In other words, when God and His gospel are exalted through Word and sacrament in the gathered worship of this present age, Christians receive by faith a foretaste of heavenly worship in the age to come (Matt. 26:29; Heb. 6:5; Rev. 19:9). Furthermore, earthly Sabbaths are meant to cultivate a heart-longing for the eternal Sabbath, that never-ending day of joyful worship and radiant fellowship in the immediate presence of God. Philip Doddridge writes: “Your earthly Sabbaths, Lord, we love, but there’s a nobler rest above; to that our lab’ring souls aspire with ardent hope and strong desire.”
the means of grace
While living in Edinburgh, Scotland, I procured a lovely antiquated edition of Thomas Boston sermons titled The Christian Life Delineated (1775). In it, the notable Scottish pastor asserts: “To pretend to believe without using of means, is presumption; to use the means without believing the promise, is lifeless formality.”
Boston’s words are important, especially in an evangelical culture plagued by privatized spirituality and religious formalism. God normally saves and sanctifies His people through outward and ordinary means. What are those means? The preaching of the Word, the sacraments, and prayer. It’s in the gathered worship of the church—and not separate from it—that God’s people receive Christ and all His benefits through His divinely instituted means. This is Christianity 101 and a central emphasis in Reformed confessionalism.
Worship is the workshop of the Holy Spirit. The means of grace, administered by called and lawfully ordained pastors, are the sacred tools by which God shapes and fashions us into the image of His Son. They are God’s chosen means that, by the Spirit, through the exercising of faith, “are made effectual to the elect for salvation” (Westminster Larger Catechism 154).
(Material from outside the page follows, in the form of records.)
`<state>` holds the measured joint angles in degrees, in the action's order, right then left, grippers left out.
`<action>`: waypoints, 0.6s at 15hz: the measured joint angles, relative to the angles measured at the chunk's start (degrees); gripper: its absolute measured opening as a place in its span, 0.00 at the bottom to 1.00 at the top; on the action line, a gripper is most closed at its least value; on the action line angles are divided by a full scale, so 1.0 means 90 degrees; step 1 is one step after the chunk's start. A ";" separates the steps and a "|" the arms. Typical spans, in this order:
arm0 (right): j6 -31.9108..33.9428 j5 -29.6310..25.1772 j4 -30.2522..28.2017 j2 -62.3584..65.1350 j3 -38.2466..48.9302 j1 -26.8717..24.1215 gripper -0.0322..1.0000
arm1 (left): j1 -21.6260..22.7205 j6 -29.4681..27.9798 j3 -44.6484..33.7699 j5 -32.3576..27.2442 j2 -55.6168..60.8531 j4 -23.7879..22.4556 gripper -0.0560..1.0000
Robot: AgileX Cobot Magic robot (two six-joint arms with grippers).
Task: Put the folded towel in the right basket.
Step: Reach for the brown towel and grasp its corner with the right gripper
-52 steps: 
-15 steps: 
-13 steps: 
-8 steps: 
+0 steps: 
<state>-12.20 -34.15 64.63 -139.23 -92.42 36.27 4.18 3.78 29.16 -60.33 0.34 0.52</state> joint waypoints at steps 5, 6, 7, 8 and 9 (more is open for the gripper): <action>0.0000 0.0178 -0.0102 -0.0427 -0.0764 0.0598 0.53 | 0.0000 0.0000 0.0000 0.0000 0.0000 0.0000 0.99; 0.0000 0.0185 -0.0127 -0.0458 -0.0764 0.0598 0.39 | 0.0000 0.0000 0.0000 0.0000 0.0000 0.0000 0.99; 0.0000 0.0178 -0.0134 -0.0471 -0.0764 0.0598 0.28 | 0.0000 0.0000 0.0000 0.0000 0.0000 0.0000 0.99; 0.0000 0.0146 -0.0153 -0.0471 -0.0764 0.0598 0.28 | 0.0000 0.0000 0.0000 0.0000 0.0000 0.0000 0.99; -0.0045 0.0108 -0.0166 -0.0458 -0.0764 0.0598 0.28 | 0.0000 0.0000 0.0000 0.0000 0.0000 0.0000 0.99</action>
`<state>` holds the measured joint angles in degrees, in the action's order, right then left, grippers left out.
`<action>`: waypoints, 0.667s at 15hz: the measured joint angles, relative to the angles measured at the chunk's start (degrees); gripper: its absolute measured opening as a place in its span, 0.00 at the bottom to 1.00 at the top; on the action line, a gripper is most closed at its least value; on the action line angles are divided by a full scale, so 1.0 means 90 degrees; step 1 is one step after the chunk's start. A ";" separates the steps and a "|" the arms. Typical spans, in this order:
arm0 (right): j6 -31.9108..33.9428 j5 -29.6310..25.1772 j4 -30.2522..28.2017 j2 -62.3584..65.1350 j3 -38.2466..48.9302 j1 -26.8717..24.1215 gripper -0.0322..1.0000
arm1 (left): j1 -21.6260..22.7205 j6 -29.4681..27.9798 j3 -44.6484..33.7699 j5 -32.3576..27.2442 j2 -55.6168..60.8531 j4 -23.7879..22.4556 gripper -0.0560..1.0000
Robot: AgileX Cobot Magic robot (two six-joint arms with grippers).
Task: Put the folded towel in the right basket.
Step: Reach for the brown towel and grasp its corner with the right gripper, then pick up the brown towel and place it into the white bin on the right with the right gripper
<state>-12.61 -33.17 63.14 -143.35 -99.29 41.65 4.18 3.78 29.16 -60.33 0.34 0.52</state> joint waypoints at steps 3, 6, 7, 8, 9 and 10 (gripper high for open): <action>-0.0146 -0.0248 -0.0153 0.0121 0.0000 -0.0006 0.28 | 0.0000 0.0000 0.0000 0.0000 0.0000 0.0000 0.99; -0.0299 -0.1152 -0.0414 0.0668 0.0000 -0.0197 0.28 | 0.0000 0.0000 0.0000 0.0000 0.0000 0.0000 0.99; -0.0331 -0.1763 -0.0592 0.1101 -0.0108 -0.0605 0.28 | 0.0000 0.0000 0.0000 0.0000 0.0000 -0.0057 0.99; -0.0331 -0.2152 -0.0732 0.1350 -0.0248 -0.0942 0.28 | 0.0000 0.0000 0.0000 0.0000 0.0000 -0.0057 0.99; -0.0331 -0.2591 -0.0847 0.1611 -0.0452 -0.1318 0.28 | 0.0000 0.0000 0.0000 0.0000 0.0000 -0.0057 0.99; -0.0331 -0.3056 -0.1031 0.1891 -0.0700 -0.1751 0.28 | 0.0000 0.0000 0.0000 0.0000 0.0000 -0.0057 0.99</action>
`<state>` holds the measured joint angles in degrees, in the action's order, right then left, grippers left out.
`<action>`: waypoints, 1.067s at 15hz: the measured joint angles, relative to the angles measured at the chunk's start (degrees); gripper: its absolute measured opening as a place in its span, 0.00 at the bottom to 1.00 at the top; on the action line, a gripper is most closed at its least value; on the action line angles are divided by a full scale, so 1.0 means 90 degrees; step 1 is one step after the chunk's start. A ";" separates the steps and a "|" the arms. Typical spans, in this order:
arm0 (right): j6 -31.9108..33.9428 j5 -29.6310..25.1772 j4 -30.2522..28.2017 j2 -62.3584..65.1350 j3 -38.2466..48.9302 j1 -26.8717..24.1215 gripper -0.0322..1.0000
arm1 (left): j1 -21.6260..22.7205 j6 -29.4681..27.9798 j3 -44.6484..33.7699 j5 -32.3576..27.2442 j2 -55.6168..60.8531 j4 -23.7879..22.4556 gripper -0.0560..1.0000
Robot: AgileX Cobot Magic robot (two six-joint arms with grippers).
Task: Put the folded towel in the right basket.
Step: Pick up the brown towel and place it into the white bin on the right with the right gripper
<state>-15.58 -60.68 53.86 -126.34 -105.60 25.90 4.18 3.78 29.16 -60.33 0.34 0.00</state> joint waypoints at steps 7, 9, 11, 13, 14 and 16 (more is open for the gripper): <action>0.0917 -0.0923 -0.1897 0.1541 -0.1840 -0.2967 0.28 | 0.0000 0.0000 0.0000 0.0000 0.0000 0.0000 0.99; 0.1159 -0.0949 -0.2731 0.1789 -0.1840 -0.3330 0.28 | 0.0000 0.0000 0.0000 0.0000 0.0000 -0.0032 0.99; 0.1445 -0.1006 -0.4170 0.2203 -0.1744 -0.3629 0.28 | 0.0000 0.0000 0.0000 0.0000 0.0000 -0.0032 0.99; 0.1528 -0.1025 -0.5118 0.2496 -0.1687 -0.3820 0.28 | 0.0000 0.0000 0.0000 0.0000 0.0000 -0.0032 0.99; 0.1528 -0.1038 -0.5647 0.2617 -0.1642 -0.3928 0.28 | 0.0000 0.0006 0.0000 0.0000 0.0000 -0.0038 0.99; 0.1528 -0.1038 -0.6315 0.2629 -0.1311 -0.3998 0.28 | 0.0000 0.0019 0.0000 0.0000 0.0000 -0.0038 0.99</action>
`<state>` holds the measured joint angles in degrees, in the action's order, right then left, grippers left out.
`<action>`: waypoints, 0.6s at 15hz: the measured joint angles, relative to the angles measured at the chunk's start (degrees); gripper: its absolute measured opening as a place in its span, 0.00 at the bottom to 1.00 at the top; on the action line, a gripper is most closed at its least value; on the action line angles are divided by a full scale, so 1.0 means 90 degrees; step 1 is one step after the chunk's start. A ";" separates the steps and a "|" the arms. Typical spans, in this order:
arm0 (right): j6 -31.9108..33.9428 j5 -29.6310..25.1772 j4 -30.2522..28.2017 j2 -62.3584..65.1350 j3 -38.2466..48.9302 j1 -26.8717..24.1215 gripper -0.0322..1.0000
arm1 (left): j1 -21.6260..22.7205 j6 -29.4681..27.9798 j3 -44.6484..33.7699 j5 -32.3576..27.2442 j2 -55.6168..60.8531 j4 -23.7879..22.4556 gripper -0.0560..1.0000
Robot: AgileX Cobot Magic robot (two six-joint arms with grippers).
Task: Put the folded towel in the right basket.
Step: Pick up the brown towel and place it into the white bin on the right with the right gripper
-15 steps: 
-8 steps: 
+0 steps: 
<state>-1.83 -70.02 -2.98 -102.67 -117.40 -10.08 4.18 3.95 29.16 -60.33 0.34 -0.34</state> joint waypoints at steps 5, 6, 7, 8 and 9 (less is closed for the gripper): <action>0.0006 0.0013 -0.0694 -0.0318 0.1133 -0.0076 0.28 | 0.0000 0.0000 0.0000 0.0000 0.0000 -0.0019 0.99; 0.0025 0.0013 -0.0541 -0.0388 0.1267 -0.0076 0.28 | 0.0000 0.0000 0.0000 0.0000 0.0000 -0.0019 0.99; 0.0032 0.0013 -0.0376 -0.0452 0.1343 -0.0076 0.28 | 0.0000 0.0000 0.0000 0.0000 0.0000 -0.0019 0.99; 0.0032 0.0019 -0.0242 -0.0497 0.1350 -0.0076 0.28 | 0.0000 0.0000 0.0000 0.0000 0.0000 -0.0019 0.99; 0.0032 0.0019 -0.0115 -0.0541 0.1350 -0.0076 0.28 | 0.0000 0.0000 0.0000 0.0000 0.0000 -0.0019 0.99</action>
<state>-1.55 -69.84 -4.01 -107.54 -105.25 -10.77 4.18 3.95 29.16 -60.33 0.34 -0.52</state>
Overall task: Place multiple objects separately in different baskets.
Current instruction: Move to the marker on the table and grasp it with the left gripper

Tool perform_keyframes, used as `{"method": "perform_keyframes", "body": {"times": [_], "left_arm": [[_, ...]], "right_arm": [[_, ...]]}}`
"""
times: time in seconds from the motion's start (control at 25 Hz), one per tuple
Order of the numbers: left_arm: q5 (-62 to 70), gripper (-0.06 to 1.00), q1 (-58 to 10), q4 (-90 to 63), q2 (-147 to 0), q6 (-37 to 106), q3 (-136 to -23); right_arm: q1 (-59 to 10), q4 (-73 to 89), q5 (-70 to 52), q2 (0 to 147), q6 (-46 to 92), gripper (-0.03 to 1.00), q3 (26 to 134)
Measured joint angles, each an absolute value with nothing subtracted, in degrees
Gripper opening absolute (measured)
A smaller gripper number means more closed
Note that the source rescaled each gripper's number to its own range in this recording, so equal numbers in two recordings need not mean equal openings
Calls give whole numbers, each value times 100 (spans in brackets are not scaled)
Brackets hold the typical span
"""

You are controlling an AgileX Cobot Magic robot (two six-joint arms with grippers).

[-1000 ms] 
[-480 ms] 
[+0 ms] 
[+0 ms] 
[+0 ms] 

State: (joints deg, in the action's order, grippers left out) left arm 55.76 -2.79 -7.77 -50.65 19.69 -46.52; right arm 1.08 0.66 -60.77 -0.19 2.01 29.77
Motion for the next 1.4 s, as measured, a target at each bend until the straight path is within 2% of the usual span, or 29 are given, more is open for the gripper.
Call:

Therefore, to forsake the church’s worship is ultimately to presume upon God’s goodness and question His divine wisdom.
an unbending priority
Dear Christian reader, for these and other reasons that space will not permit me to write, gathered “in person” worship is not optional. It’s a divine requirement with holy ends. Perhaps you’ve developed the unbiblical habit of neglecting gathered worship. Maybe you’ve wrongly convinced yourself that you can manage the Christian life on your own. Perhaps you’ve entered the realm of spiritual indifference. Whatever the case may be, isn’t it time to return to the sacred assembly, that which God Himself commands and promises to bless in the lives of His redeemed children? Isn’t it time to once again nourish your faith on the verdant Christ-centered pastures of the means of grace? Isn’t it time to renew fellowship with the ekklsia (the church)—“the assembled ones” who are traversing the well-trod road to Zion?
Therefore, dear believer, make gathered worship an unbending priority in your weekly schedule. Like every Christian, you need the spiritual nourishment of the means of grace. Like every pilgrim traveling the narrow road from suffering to glory, you need (we all need) the loving fellowship and accountability of the church. Therefore, may we all joyfully express with the psalmist, “I was glad when they said to me, ‘Let us go to the house of the LORD!’ ” (Ps. 122:1), for “a day in your courts is better than a thousand elsewhere” (Ps. 84:10).